THE TASK: In the entries that follow, how many lines contain the word "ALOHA"? Answer with the number only.

Items from a data source:

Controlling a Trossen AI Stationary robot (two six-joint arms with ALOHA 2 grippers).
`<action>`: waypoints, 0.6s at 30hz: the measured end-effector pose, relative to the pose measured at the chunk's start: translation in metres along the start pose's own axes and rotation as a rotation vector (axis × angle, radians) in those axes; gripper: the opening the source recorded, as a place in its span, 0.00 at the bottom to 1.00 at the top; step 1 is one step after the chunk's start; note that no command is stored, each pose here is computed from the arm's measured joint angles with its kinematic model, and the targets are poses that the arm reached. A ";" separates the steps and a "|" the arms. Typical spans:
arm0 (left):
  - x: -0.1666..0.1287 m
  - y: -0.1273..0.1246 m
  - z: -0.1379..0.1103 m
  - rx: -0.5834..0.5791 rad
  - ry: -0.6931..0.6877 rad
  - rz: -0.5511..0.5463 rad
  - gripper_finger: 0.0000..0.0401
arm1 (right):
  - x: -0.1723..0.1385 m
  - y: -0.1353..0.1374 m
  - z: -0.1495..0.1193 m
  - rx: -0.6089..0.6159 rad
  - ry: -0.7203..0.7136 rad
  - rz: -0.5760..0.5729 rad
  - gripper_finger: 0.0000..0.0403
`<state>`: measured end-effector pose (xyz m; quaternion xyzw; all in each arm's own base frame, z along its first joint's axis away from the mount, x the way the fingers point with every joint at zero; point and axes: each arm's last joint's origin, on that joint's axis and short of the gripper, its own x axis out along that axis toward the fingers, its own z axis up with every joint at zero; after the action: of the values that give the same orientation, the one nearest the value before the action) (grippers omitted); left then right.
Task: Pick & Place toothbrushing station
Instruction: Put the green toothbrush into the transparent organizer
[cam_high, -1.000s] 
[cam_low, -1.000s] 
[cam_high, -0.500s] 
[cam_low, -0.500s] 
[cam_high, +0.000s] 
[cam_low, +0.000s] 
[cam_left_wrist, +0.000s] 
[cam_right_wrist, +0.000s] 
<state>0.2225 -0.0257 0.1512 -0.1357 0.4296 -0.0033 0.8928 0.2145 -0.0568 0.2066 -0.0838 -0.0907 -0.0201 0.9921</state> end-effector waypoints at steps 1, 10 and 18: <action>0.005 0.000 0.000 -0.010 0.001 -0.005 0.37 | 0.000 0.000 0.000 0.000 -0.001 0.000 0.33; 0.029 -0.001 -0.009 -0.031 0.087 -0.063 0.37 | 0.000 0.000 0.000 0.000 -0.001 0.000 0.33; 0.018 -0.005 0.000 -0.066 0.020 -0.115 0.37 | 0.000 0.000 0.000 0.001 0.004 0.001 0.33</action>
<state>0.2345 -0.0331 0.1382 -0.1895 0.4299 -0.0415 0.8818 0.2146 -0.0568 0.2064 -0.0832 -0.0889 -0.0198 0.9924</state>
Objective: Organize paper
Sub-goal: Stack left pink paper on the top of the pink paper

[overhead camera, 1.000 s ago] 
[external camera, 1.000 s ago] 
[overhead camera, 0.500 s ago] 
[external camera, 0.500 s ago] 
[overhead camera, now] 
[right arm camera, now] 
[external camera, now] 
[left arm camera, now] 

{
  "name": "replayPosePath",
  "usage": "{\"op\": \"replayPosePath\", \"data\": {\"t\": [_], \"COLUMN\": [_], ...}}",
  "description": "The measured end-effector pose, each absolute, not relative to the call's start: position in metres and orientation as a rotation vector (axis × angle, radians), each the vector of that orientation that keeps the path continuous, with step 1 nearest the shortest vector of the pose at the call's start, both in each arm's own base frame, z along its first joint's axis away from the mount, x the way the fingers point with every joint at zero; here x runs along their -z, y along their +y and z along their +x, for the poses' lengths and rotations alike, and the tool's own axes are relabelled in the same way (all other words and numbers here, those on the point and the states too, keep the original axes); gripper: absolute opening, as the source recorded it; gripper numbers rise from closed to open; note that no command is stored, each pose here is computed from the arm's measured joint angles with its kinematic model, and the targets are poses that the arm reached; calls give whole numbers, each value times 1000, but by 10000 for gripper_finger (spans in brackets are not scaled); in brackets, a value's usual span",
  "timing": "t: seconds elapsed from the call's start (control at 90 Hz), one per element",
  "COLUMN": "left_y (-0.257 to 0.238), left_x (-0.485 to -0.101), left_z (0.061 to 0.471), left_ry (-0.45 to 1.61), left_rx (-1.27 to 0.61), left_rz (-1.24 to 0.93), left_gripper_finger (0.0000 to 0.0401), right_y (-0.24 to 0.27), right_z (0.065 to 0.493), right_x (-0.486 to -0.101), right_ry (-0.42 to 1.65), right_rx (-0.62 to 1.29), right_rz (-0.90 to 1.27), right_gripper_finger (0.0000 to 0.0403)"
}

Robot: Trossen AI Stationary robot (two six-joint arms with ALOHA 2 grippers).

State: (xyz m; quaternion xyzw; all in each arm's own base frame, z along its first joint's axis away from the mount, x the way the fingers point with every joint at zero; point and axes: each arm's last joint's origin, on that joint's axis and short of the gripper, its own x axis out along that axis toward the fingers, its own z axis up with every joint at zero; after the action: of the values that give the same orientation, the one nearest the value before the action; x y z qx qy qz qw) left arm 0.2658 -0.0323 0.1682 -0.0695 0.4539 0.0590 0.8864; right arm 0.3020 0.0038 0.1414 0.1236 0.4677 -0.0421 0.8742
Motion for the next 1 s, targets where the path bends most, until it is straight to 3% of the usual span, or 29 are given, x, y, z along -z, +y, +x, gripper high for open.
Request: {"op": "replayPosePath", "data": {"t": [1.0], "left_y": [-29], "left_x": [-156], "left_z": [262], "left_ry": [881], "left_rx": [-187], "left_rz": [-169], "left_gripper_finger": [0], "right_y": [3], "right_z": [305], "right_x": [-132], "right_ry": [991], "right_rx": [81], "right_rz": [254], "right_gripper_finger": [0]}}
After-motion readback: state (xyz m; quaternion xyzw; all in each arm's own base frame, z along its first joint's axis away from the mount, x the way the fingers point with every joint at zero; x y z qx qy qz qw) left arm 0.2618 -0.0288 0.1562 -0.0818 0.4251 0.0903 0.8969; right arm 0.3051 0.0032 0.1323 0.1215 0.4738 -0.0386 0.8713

EXERCISE RESPONSE: 2